● **Information shown**:
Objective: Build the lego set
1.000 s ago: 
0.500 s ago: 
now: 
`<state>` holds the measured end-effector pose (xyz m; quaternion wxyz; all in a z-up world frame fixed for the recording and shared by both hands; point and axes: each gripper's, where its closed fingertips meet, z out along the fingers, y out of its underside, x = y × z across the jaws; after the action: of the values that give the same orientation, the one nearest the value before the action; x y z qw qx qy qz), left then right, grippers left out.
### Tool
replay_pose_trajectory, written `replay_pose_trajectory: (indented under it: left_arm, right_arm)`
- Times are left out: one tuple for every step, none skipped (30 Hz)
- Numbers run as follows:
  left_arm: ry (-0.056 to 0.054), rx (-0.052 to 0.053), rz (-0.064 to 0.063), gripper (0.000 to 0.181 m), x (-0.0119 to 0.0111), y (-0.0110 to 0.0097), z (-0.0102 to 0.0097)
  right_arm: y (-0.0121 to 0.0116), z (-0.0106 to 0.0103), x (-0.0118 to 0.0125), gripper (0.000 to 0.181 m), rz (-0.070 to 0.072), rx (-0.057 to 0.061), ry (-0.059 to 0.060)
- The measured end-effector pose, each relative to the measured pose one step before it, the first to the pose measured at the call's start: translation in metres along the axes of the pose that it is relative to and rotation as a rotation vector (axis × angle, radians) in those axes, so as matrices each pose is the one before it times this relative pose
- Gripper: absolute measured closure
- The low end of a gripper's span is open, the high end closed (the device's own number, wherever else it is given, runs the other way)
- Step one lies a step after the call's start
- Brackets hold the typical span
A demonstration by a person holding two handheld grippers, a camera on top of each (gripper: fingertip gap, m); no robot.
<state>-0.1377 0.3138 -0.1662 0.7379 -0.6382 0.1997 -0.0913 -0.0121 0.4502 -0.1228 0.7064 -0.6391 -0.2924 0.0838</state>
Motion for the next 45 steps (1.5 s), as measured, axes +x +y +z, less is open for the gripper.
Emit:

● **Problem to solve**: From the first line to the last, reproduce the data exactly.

● **Response to the exercise**:
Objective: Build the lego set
1.000 s ago: 
0.500 s ago: 
now: 
`<state>` holds the measured end-effector pose (xyz m; quaternion wxyz; all in a z-up world frame fixed for the recording and shared by both hands; point and axes: each gripper's, where its closed fingertips meet, z out along the fingers, y out of its underside, x = y × z across the jaws; after the action: of the values that give the same orientation, the one nearest the value before the action; x y z qw qx qy qz), left then right, grippers left out.
### Tool
replay_pose_trajectory, written `replay_pose_trajectory: (indented under it: left_arm, right_arm)`
- Times are left out: one tuple for every step, none skipped (30 Hz)
- Numbers run as follows:
  left_arm: ry (-0.056 to 0.054), rx (-0.052 to 0.053), rz (-0.064 to 0.063), gripper (0.000 to 0.181 m), x (-0.0119 to 0.0111), y (-0.0110 to 0.0097), z (-0.0102 to 0.0097)
  right_arm: y (-0.0121 to 0.0116), z (-0.0106 to 0.0103), x (-0.0118 to 0.0125), gripper (0.000 to 0.181 m), rz (-0.070 to 0.072), rx (-0.057 to 0.061), ry (-0.059 to 0.060)
- The measured end-effector pose, each relative to the measured pose one step before it, the first to the pose measured at the call's start: translation in metres along the axes of the pose that it is relative to and rotation as a rotation vector (axis × angle, radians) in those axes, so as matrices each pose is the one before it times this relative pose
- Gripper: absolute measured closure
- The low end of a gripper's span is open, the high end closed (the device's own number, wherever else it is given, runs the other way)
- Step one lies a step after the call's start
- Brackets hold the typical span
A demonstration by a person holding two handheld grippers, a camera on top of each (gripper: fingertip gap, m); no robot.
<state>-0.1377 0.3138 -0.1662 0.7379 -0.6382 0.1997 -0.0913 -0.0121 0.4502 -0.1228 0.7064 -0.6391 -0.2924 0.0838</state>
Motion for the next 45 steps (1.5 s), as measured, axes +x +y +z, less is open for the gripper.
Emit:

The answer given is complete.